Graphene’s remarkable properties – stronger than steel, more conductive than copper, highly flexible and transparent – make it ideal for a range of applications. However, its widespread commercial application in electronic devices has been held back by the difficulties associated with producing it at high quality and at high volume. The conventional way of making large-area graphene involves using copper as a catalyst which contaminates the graphene, making it unsuitable for electronic applications.

Professor Sir Colin Humphreys from the Centre for Gallium Nitride in Cambridge’s Department of Materials Science and Metallurgy, along with his former postdoctoral researchers Dr Simon Thomas and Dr Ivor Guiney, developed a new way to make large-area graphene in 2015.

Using their method, the researchers were able form high-quality graphene wafers up to eight inches in diameter, beating not only other university research groups worldwide, but also companies like IBM, Intel and Samsung.

The three researchers spun out Paragraf in early 2018. Thomas is currently the company’s CEO and Guiney is its Chief Technology Officer, while Humphreys, who has recently moved to Queen Mary University of London, serves as Chair.

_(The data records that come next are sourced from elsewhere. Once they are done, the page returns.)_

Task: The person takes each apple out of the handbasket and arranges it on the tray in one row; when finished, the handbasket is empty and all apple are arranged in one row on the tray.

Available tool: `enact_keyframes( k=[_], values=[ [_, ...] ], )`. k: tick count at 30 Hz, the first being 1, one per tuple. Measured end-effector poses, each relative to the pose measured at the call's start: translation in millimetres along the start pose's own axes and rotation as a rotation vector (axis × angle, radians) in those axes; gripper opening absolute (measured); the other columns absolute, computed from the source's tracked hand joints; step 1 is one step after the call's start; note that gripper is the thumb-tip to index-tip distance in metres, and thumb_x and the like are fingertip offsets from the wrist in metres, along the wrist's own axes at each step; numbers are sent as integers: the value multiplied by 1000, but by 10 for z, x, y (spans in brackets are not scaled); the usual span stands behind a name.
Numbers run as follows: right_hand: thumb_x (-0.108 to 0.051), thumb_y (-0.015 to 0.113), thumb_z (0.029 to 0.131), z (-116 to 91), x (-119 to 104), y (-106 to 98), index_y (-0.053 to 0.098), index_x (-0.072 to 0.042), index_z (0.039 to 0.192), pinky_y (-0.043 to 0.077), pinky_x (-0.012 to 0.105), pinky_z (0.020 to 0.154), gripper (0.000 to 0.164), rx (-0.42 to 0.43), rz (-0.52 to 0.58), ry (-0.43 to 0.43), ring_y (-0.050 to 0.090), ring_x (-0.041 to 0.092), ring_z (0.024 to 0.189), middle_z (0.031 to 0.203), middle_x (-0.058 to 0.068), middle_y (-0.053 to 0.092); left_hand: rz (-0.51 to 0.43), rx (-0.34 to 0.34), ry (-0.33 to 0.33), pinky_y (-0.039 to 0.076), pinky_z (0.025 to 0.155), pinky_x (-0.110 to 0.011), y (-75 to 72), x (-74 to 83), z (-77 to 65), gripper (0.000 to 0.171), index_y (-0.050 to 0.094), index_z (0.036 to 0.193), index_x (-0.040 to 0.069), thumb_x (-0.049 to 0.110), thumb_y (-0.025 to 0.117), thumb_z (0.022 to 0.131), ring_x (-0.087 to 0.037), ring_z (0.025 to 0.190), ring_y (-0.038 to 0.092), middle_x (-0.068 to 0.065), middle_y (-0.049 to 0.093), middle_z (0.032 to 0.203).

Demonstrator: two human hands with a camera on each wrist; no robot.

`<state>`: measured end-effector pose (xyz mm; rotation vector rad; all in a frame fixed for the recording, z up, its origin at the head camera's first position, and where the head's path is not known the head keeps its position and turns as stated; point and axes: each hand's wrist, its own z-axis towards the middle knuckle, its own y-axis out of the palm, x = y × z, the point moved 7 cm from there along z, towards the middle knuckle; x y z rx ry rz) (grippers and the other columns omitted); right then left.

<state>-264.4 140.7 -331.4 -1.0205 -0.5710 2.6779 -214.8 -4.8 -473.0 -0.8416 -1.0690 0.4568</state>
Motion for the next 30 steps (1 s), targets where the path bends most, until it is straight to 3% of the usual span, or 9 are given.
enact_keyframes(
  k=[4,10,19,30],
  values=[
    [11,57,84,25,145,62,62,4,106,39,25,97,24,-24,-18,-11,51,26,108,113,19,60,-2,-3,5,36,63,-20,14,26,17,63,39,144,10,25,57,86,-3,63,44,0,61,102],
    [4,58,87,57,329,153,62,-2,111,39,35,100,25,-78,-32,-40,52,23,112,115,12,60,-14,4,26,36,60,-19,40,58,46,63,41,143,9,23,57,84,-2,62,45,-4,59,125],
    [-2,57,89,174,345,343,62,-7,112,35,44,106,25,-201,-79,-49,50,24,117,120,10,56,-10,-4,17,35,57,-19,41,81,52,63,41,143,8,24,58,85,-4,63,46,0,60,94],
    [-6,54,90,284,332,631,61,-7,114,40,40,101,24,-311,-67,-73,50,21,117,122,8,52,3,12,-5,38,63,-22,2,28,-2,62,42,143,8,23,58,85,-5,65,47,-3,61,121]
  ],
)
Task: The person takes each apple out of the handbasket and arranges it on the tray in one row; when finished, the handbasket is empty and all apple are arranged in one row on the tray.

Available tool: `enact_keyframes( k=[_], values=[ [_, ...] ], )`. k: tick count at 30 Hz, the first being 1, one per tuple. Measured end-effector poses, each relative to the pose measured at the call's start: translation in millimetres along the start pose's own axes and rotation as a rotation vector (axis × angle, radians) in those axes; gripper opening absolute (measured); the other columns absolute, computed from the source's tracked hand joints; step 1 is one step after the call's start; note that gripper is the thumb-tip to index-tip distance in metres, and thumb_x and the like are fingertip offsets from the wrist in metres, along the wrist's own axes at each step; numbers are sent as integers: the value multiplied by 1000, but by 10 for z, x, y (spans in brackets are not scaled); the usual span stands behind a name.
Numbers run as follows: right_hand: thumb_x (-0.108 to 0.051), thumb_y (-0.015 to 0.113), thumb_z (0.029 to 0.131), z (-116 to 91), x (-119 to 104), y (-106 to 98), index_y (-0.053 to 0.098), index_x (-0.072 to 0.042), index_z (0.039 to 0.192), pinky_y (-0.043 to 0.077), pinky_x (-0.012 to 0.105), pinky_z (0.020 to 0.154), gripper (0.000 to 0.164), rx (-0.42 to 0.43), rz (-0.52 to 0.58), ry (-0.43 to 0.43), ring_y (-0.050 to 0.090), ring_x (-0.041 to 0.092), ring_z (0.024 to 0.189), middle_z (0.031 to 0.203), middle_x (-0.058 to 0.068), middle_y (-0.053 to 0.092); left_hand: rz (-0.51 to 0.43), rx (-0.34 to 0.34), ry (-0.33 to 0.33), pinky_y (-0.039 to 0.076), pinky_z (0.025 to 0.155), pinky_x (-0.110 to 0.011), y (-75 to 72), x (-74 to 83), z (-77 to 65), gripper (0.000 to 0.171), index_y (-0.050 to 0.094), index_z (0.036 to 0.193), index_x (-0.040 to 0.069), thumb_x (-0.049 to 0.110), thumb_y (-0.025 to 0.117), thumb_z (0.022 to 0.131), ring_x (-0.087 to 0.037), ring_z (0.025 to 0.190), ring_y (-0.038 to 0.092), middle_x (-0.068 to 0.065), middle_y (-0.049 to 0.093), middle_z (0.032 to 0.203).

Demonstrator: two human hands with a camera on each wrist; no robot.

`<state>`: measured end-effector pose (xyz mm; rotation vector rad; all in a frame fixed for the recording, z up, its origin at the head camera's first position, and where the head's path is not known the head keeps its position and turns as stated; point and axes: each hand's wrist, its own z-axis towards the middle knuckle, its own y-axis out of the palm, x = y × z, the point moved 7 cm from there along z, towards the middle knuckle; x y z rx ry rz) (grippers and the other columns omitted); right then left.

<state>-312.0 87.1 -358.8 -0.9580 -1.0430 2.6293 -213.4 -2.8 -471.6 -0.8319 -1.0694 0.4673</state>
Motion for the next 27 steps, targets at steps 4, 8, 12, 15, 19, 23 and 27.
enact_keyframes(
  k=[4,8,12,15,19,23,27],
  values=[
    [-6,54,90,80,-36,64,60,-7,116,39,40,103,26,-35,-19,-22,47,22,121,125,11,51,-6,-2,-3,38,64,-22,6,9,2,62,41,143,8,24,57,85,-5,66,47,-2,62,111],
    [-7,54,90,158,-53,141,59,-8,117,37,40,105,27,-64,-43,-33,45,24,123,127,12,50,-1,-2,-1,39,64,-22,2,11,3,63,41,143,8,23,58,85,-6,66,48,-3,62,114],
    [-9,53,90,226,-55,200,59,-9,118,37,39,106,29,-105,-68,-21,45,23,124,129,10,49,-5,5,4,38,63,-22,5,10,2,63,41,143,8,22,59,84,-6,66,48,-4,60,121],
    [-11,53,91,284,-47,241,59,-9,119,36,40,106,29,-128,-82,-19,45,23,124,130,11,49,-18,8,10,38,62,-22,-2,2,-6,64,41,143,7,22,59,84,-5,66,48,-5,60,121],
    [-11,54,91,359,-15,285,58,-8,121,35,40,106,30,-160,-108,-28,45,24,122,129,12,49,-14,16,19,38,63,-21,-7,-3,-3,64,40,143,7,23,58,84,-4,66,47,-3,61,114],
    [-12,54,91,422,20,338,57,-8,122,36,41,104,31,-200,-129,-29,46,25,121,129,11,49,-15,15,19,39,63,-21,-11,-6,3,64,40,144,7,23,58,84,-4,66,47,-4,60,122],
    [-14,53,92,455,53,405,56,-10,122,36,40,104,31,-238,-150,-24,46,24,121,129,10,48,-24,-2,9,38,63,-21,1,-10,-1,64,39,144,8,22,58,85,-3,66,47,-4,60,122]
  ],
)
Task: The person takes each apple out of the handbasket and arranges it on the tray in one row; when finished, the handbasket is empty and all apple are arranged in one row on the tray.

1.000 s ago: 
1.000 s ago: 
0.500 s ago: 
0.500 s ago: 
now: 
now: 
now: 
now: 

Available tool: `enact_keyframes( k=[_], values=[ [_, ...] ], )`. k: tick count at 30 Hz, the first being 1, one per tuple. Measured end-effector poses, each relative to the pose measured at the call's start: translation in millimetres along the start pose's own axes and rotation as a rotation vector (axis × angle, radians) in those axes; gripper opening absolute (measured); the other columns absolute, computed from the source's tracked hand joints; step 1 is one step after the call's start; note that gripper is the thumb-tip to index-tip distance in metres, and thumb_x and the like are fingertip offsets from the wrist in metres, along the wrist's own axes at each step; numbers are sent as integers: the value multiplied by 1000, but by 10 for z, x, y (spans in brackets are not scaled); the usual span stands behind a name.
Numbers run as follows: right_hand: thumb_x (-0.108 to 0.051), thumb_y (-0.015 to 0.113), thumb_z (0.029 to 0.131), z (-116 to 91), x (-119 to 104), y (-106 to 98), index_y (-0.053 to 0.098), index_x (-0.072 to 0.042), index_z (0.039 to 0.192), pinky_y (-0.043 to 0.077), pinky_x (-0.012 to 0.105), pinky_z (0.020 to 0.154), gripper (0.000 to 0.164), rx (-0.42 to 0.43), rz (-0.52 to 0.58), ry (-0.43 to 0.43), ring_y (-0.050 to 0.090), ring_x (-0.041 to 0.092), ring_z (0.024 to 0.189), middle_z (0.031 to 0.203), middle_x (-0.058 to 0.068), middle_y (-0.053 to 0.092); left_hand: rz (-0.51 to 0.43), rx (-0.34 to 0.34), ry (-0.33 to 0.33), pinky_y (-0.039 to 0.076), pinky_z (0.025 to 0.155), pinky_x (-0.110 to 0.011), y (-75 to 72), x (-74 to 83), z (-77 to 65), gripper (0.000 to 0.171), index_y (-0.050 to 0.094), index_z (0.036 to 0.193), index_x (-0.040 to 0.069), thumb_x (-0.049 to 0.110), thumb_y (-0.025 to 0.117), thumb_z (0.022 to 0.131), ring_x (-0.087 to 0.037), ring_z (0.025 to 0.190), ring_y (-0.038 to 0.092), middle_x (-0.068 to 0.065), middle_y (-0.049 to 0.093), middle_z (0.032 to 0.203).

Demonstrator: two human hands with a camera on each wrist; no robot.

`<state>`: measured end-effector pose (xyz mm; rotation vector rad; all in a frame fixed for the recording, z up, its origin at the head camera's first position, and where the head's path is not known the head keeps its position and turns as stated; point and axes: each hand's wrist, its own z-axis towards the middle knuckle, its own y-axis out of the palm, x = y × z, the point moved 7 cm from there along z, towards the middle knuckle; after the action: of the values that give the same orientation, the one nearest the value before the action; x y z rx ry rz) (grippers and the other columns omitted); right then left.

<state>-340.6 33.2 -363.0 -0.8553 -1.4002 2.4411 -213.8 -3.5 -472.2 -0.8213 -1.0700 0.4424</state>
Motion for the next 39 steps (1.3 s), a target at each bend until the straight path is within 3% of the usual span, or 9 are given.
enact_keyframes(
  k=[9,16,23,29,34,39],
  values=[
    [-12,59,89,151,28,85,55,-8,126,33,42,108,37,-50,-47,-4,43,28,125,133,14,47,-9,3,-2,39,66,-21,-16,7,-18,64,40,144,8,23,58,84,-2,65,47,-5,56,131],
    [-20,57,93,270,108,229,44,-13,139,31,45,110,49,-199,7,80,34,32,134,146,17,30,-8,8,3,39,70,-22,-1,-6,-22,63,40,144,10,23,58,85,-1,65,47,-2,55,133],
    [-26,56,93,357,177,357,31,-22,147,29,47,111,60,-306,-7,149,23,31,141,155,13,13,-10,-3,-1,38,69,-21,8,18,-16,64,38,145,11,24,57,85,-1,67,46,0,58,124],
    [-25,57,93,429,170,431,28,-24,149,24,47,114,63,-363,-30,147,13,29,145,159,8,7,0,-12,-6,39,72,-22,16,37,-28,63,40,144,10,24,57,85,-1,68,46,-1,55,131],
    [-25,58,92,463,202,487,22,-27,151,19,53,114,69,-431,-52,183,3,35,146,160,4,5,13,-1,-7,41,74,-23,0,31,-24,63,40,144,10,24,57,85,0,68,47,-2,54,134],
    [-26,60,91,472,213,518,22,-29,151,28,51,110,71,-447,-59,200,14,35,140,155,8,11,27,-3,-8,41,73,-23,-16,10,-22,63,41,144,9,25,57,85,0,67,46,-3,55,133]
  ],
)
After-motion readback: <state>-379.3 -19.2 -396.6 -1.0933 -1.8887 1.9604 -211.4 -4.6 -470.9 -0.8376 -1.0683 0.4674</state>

Paragraf has received £2.9 million in funding to support the development of its first commercial products and moved into premises in February 2018. The funding round was led by Cambridge Enterprise, the University’s commercialisation arm. Paragraf already employs 16 people and has filed eight patents.

“Paragraf has the potential to transform a wide range of industries, including electronics, energy and healthcare,” said Humphreys. “It will enable the basic science results achieved in laboratories worldwide using small graphene flakes to be commercially exploited in graphene-based devices and to realise the potential and benefits to society of graphene, the wonder material.”

The original research was funded by the Engineering and Physical Sciences Research Council (EPSRC). 

A recent University of Cambridge spin-out company, Paragraf, has started producing graphene – a sheet of carbon just one atomic layer thick – at up to eight inches (20cm) in diameter, large enough for commercial electronic devices. 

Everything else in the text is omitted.